Insufficient physical activity for health, increases risk of developing COVID-19 infection by over 200 percent and prevents healthspan to approximate lifespan.
7.10. COVID-19Toward the end of 20st Century, many societies shifted from smoking to over-eating, not because of cancer statistics in smokers, as those had been known during prior decades, but because over-eating offered multi-sensory gratification over smoking, even though, the consequential excess weight, has had far greater negative impact on person’s and nation’s health than smoking. As the societal epidemic of obesity achieved a ‘new normal’, and thus mostly ignored, it facilitated, with its causative impact on immune system dysregulation, the virus pandemic on global scale. The ‘Flu epidemic of 1918’, emerged at the peak of exceptional time of misery due to four years of war (WWI); it was also known as the Spanish Flu, Great Influenza Epidemic, due to H1N1 Influenza A, causing over 20 million deaths; at that time, the public health measures included: ‘hand washing, masks and distancing’. Same measure have been instituted for the 2020-21 pandemic, in societies with similarly massive prevalence of poor health. One hundred years ago, it was WWI, the still-evolving pandemic of 2020, could be characterized to occur during a ‘war on self’ (massive over-eating, over-drinking, over-dosing with drugs, over-saturation of cognition with data/information, etc.); in spite of 100 years of scientific progress, the public health measures have been identical.

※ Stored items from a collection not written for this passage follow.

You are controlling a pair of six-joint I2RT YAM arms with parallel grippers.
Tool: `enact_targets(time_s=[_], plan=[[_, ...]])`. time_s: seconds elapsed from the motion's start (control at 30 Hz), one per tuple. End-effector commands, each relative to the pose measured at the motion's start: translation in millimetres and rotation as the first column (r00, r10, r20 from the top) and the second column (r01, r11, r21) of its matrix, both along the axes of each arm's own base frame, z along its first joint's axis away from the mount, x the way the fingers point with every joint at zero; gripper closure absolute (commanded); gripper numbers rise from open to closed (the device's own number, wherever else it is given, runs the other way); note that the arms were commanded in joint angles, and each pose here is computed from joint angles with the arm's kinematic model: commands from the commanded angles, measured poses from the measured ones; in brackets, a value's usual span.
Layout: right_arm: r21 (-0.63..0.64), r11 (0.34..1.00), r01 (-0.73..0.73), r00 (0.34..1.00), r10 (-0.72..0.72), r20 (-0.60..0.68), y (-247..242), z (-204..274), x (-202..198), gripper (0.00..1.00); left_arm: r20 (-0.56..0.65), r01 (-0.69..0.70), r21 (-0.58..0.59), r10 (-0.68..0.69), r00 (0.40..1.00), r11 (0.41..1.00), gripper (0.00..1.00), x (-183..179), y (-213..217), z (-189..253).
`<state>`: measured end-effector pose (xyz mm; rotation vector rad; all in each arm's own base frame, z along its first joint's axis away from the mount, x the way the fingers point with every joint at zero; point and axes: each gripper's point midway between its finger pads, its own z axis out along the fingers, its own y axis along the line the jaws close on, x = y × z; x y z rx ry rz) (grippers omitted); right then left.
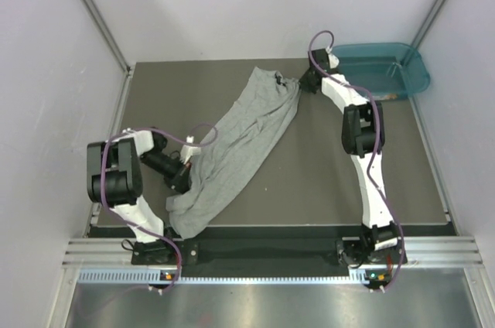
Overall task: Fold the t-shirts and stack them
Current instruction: Fold the tshirt
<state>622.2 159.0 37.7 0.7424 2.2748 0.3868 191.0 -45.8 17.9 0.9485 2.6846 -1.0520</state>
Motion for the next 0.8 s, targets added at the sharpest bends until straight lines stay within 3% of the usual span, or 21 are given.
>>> enact_targets(time_s=[0.0, 0.23, 0.4, 0.6, 0.77], plan=[[0.055, 0.996, 0.072, 0.995, -0.076, 0.058, -5, 23, 23, 1.0, -0.011, 0.101, -0.082, -0.102, 0.995, 0.992, 1.0, -6, -33, 8], [0.16, 0.985, 0.07, 0.976, -0.101, 0.193, 5, 53, 58, 1.0, 0.014, 0.208, -0.191, -0.21, 0.978, 0.959, 1.0, 14, -104, 23], [0.191, 0.976, 0.101, 0.947, -0.154, 0.282, -5, 81, 76, 1.0, -0.001, 0.292, -0.249, -0.301, 0.953, 0.924, 1.0, -1, -144, 29], [0.177, 0.98, 0.092, 0.95, -0.139, 0.279, -9, 81, 76, 1.0, -0.022, 0.308, -0.231, -0.322, 0.947, 0.923, 1.0, -4, -146, 30], [0.153, 0.984, 0.093, 0.972, -0.123, 0.201, -12, 50, 61, 0.93, -0.073, 0.169, -0.043, -0.171, 0.983, 0.985, 1.0, 22, -98, 37]])
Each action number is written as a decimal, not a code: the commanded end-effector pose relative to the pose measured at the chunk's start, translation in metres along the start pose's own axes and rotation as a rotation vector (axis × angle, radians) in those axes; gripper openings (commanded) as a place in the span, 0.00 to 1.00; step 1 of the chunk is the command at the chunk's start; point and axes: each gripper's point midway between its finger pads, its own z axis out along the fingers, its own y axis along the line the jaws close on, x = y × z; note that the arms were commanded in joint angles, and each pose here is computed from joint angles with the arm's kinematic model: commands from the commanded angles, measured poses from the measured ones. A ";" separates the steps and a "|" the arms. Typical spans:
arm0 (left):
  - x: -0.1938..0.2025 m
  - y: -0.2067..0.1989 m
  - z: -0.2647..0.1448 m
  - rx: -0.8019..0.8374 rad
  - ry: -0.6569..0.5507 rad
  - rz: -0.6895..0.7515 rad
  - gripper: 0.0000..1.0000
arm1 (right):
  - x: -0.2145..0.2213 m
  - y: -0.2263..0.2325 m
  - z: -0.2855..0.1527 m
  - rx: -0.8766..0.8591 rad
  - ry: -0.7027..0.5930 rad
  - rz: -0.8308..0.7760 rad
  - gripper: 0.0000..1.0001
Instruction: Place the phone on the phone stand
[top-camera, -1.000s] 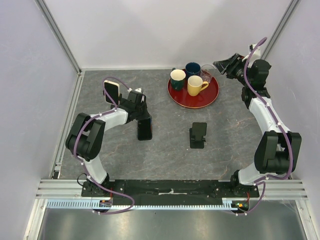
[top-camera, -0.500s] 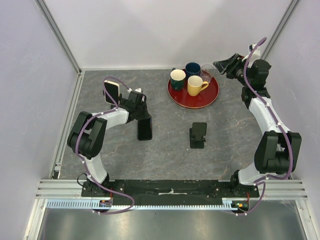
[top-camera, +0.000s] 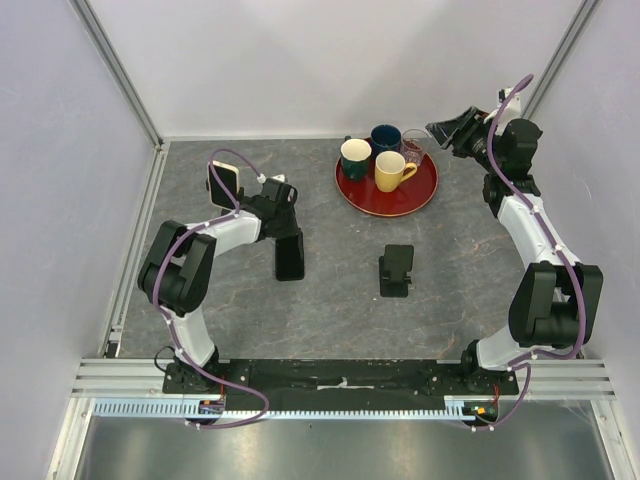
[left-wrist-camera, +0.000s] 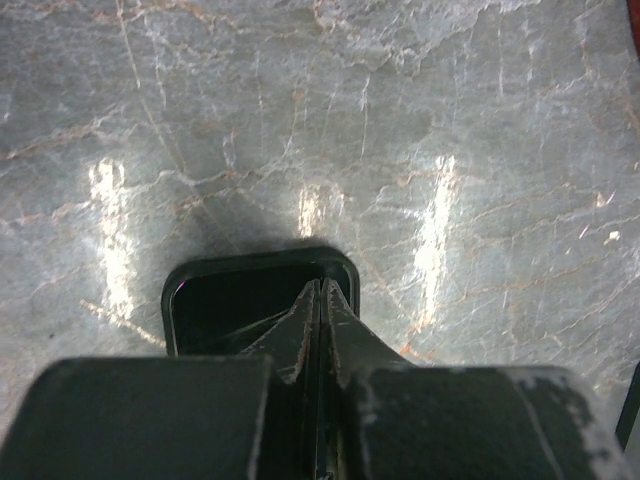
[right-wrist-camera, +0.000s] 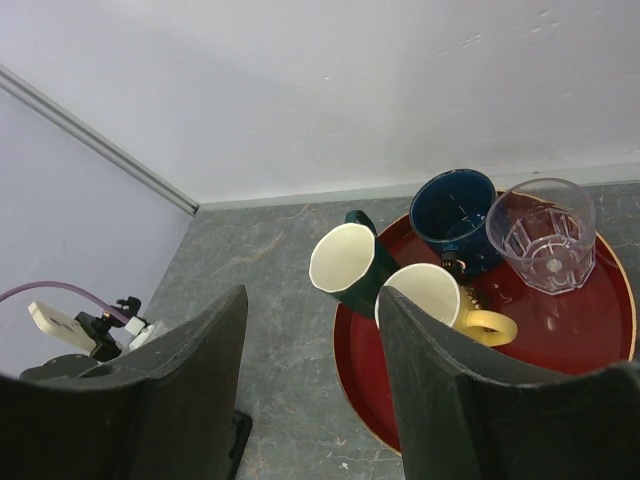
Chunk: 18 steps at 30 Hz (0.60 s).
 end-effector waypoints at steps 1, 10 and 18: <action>-0.012 -0.008 -0.028 0.015 0.002 0.078 0.02 | -0.014 0.014 0.000 -0.053 -0.040 -0.045 0.63; -0.039 -0.036 -0.093 0.113 -0.045 0.075 0.80 | -0.013 0.014 0.000 -0.043 -0.030 -0.057 0.69; 0.008 -0.019 -0.114 0.023 0.015 0.193 0.88 | 0.004 0.017 0.004 -0.044 0.077 -0.139 0.90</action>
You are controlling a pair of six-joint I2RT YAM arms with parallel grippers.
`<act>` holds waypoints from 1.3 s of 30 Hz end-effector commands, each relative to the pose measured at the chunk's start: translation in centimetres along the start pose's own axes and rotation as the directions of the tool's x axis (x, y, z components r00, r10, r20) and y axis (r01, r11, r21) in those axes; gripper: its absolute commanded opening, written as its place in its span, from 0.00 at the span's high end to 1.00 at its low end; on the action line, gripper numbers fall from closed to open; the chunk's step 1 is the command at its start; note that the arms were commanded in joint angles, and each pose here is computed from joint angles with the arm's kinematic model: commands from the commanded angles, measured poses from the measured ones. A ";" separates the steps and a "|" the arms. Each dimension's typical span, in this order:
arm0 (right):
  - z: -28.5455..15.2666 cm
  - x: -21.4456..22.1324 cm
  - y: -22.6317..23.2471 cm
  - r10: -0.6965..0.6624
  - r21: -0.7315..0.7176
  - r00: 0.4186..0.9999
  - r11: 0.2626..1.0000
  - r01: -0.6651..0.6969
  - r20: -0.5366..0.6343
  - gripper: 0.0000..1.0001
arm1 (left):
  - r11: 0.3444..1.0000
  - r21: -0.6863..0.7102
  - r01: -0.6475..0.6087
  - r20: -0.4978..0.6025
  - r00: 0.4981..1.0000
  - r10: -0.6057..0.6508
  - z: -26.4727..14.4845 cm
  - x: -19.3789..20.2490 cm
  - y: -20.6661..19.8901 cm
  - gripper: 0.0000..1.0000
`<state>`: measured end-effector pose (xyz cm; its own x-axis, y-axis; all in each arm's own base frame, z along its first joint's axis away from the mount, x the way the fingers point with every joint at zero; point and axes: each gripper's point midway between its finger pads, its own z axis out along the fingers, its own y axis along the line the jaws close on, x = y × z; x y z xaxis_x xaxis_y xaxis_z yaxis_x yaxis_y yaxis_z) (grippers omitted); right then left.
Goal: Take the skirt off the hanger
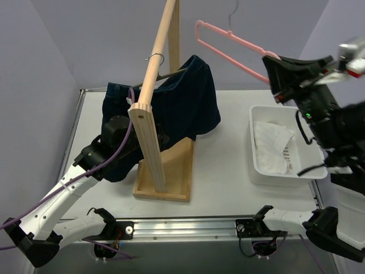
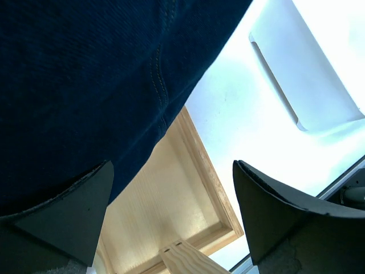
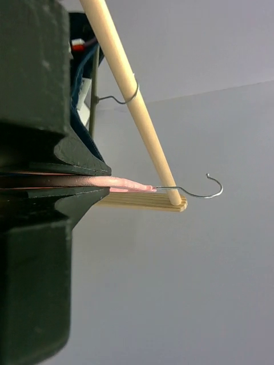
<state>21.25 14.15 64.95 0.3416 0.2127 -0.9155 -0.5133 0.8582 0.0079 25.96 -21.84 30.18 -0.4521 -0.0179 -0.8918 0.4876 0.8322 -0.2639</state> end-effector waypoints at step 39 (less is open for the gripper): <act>16.0 9.9 -2.3 0.234 -0.502 0.971 0.835 -0.225 -0.048 1.00 | 1.000 0.026 0.014 0.008 1.000 -0.015 -0.3 1.0 -0.1 0.06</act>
<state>42.19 21.49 58.12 0.0644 0.3526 -0.9336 -0.8570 0.4989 0.1293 25.07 -21.67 28.35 -0.4848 -0.0209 -0.8744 0.4843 0.8261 -0.2882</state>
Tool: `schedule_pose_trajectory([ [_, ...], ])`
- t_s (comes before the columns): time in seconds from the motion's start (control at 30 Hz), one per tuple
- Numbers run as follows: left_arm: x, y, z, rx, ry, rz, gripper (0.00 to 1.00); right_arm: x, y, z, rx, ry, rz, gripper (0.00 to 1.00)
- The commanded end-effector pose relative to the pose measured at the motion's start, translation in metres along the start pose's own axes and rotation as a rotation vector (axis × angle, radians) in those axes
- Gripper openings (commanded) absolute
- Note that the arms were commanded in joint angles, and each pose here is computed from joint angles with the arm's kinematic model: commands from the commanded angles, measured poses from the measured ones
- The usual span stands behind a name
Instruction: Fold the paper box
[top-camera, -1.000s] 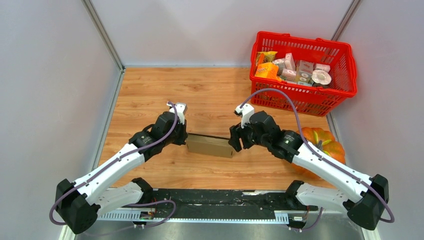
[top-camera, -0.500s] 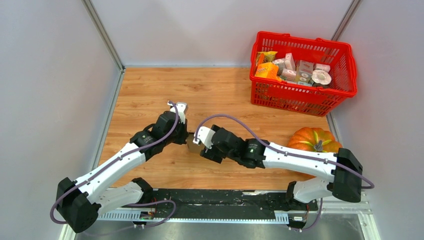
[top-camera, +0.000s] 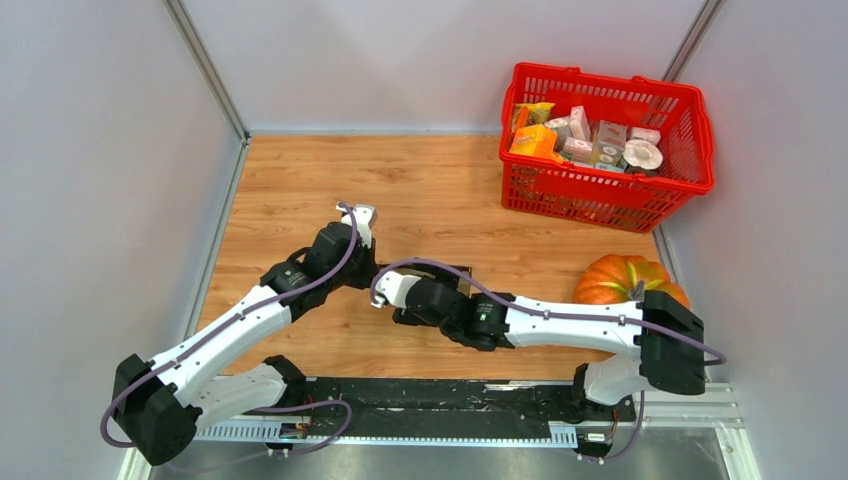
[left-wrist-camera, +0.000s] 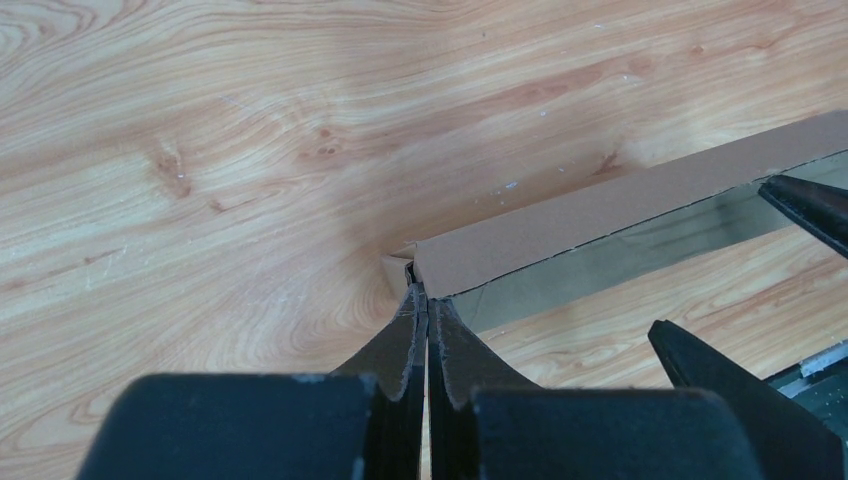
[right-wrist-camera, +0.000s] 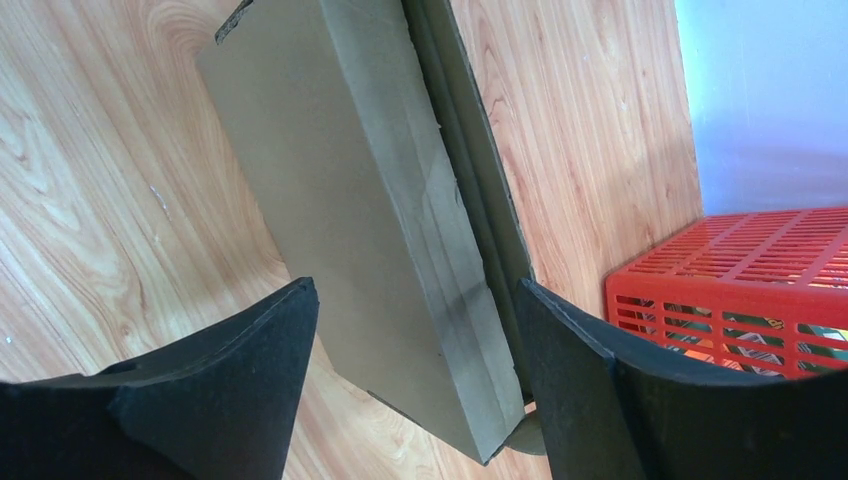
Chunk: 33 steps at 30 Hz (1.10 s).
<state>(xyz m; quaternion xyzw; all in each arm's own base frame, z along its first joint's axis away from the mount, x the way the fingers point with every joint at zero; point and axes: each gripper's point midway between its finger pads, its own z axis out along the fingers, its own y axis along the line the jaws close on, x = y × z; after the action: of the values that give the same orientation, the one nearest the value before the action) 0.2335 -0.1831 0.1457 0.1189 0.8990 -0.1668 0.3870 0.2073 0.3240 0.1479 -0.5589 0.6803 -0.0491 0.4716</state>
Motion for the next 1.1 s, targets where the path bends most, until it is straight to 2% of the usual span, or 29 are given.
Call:
schedule_pose_trajectory([
  [0.0, 0.048, 0.006, 0.002, -0.004, 0.176, 0.028, 0.00, -0.031, -0.024, -0.018, 0.039, -0.115, 0.058, 0.80],
  [0.13, 0.048, 0.008, 0.002, -0.014, 0.174, 0.031, 0.00, -0.039, -0.029, -0.029, 0.021, -0.157, 0.084, 0.80],
  [0.5, 0.049, 0.007, 0.002, -0.003, 0.178, 0.027, 0.00, -0.017, -0.026, 0.008, -0.006, -0.073, 0.061, 0.82],
  [0.73, 0.044, 0.002, -0.002, 0.018, 0.161, 0.014, 0.00, -0.010, -0.022, 0.016, 0.020, -0.064, 0.061, 0.72],
  [0.8, 0.041, 0.000, -0.003, 0.028, 0.145, 0.006, 0.03, -0.005, -0.020, 0.017, 0.020, -0.058, 0.052, 0.64],
  [0.87, 0.036, -0.002, -0.007, 0.038, 0.128, 0.001, 0.11, -0.003, -0.017, 0.019, 0.018, -0.056, 0.046, 0.55],
  [0.93, 0.033, -0.002, -0.012, 0.035, 0.115, -0.002, 0.20, -0.001, -0.013, 0.022, 0.007, -0.053, 0.042, 0.54],
  [1.07, 0.012, -0.005, -0.035, 0.056, 0.045, -0.007, 0.33, 0.004, -0.006, 0.026, -0.013, -0.050, 0.043, 0.49],
])
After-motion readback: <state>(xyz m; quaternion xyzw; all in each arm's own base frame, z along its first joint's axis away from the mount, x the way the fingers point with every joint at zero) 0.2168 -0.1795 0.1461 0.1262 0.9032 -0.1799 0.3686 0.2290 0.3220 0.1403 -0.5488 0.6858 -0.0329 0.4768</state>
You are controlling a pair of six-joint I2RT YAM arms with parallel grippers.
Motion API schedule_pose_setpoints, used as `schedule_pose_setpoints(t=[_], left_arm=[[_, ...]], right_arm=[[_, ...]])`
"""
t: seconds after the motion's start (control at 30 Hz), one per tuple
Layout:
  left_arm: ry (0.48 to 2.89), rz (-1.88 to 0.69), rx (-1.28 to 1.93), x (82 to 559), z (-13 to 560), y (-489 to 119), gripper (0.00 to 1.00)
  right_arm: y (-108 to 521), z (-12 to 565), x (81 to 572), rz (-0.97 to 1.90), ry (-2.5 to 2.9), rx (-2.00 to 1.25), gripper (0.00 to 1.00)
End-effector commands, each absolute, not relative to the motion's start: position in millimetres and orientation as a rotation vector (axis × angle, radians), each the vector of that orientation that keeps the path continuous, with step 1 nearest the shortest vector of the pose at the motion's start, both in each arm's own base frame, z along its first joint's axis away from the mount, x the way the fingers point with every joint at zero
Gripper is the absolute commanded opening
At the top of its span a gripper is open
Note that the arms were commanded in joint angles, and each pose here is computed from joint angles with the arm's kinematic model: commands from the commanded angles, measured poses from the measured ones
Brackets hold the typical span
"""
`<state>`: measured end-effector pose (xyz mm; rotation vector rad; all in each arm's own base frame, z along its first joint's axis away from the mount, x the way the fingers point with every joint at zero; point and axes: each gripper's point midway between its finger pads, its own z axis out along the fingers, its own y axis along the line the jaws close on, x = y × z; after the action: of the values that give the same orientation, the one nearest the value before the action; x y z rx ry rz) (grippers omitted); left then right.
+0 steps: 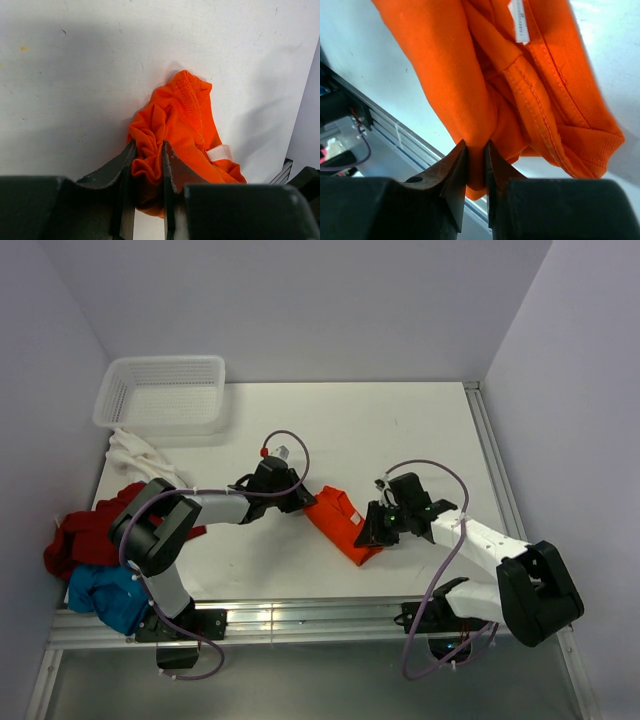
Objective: Roll the t-shirts
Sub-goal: Roll the tshirt
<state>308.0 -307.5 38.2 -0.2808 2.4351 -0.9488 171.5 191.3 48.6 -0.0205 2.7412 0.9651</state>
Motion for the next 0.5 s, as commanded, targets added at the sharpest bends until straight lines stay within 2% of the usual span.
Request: schedule_pose_setpoints(t=[0.0,0.13,0.17,0.2,0.23,0.27,0.47], left_arm=[[2.397,-0.909,-0.280,317.2,51.2,-303.9,0.00],[2.395,-0.906,-0.288,316.4,51.7,-302.4,0.00],[2.392,-0.908,-0.288,315.9,52.5,-302.0,0.00],[2.391,-0.907,-0.289,315.9,52.1,-301.7,0.01],[2.388,-0.910,-0.290,315.9,53.1,-301.7,0.00],[2.388,-0.911,-0.288,315.3,54.1,-302.1,0.00],[2.388,-0.896,-0.302,311.0,52.5,-300.8,0.00]], right_arm=[[192.0,43.6,158.8,0.996,2.773,0.083,0.23],[185.5,41.1,155.0,0.954,2.788,0.150,0.22],[182.7,40.0,154.2,0.930,2.798,0.171,0.29],[181.8,40.2,154.4,0.924,2.797,0.182,0.41],[181.9,43.1,155.1,0.925,2.786,0.183,0.64],[179.7,43.5,156.9,0.904,2.778,0.197,0.69],[173.5,57.6,162.5,0.855,2.733,0.238,0.74]])
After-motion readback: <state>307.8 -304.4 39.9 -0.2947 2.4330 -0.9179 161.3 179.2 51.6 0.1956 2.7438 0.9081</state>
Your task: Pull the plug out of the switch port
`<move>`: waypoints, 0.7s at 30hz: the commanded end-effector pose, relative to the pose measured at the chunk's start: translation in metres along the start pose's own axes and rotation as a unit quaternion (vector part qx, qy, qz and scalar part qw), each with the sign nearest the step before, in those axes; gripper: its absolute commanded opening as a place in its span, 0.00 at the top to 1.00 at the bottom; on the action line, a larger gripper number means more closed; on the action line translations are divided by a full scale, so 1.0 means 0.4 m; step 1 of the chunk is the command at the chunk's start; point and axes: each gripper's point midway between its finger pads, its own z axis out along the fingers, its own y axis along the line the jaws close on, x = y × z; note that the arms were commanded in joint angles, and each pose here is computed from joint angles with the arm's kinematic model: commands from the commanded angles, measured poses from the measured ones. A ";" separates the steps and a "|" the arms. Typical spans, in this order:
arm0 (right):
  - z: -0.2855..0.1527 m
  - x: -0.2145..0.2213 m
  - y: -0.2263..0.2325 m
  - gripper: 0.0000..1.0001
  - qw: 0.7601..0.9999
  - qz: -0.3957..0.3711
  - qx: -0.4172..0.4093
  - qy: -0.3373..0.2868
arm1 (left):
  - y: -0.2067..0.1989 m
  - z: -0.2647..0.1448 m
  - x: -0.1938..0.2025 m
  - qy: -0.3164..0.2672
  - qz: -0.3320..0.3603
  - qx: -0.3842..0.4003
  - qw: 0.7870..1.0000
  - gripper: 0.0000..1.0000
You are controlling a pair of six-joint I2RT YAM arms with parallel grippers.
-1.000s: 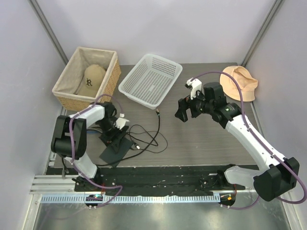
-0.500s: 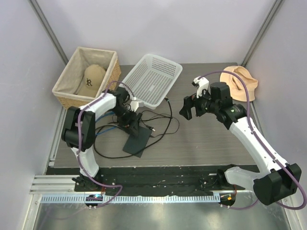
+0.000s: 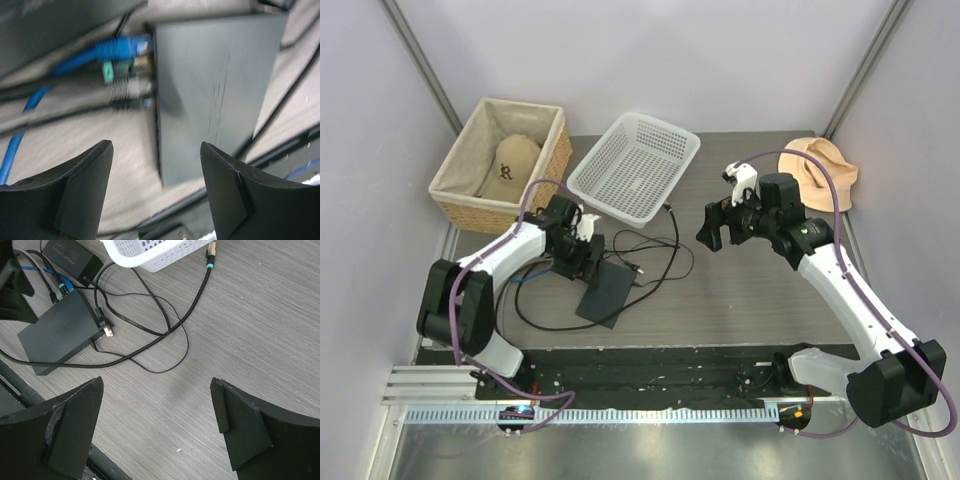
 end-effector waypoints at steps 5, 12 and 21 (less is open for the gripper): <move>-0.020 -0.045 -0.015 0.03 1.000 -0.014 0.014 -0.022 | -0.111 0.117 -0.037 -0.001 0.004 0.031 1.000 0.27; -0.019 -0.015 -0.024 0.03 1.000 -0.006 0.018 -0.013 | -0.284 0.182 -0.044 0.042 0.052 0.067 0.996 0.28; -0.030 0.004 -0.061 0.03 0.998 -0.027 0.053 -0.005 | -0.516 0.213 -0.278 -0.008 0.110 0.104 0.988 0.28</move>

Wars, in their historic devastations, have been ‘on each other’; ‘war on self’ represents most modern version but with different target and likely will surpass history in its total human cost.
Many theories have been considered for the origin of SARS-CoV-2, from absurd to plausible. What has not hit the headlines, however, is the possibility that the zoonotic jump was from humans to animals, a process well-known from studies of gut microbiomes, when animals, living in their captive proximity to people, eventually develop, to their detriment, similar gut bacteria.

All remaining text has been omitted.